● ACTIVITY: Repeat the full listing, word for word.

● DATA EXCERPT:
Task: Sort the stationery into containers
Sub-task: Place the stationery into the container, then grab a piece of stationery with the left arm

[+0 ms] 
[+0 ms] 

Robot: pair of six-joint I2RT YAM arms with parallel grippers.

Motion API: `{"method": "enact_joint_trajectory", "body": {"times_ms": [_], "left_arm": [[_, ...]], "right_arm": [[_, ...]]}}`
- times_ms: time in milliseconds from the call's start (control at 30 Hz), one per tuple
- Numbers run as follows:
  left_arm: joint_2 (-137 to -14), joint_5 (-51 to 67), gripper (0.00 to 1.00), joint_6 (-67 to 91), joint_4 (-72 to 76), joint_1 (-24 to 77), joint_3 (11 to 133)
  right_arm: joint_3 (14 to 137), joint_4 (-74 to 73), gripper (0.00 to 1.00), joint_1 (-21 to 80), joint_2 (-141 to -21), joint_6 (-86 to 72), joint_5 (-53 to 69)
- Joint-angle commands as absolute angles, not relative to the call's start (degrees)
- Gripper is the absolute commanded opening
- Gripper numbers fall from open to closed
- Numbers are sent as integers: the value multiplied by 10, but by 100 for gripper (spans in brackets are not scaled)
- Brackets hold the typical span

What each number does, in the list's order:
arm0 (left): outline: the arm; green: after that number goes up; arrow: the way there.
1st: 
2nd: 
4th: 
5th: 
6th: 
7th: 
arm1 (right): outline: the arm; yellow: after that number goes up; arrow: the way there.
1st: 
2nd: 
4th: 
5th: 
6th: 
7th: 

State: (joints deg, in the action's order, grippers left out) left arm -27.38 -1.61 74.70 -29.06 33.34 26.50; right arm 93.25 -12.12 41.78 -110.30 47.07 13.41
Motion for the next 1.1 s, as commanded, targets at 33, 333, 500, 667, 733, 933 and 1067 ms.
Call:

● TASK RESULT:
Task: Sort the stationery into containers
Sub-task: Place the stationery into the container, then grab a piece of stationery with the left arm

[+0 ms] 
[+0 ms] 

Robot: pair of six-joint I2RT YAM arms with parallel grippers.

Motion API: `{"method": "enact_joint_trajectory", "body": {"times_ms": [_], "left_arm": [[_, ...]], "right_arm": [[_, ...]]}}`
- times_ms: time in milliseconds from the call's start (control at 30 Hz), one per tuple
- Numbers run as follows:
  left_arm: joint_2 (-137 to -14), joint_5 (-51 to 67), gripper (0.00 to 1.00), joint_6 (-67 to 91), joint_4 (-72 to 76), joint_1 (-24 to 77), joint_3 (11 to 133)
  right_arm: joint_3 (14 to 137), joint_4 (-74 to 73), gripper (0.00 to 1.00), joint_1 (-21 to 80), joint_2 (-141 to -21), joint_6 (-86 to 72), joint_5 (-53 to 69)
- Joint-angle commands as absolute angles, not relative to the call's start (degrees)
- Gripper is the absolute commanded opening
- Gripper numbers fall from open to closed
- Numbers are sent as integers: the value multiplied by 10, but by 100 for gripper (spans in brackets are not scaled)
- Brackets hold the typical span

What each number does, in the list's order:
arm0 (left): outline: the arm; green: after that number goes up; arrow: the way there.
1st: 
2nd: 
4th: 
5th: 
6th: 
7th: 
arm1 (right): outline: the arm; yellow: after that number goes up; arrow: the way there.
1st: 
2nd: 
4th: 
5th: 
6th: 
7th: 

State: (joints deg, in the action's order, grippers left out) left arm -27.38 -1.61 74.70 -29.06 33.34 26.50; right arm 93.25 -12.12 41.78 -110.30 47.07 13.41
Motion for the next 1.1 s, as commanded, targets at 33, 333, 500, 667, 733, 933 and 1067 ms.
Call:

The required output has now been supplied.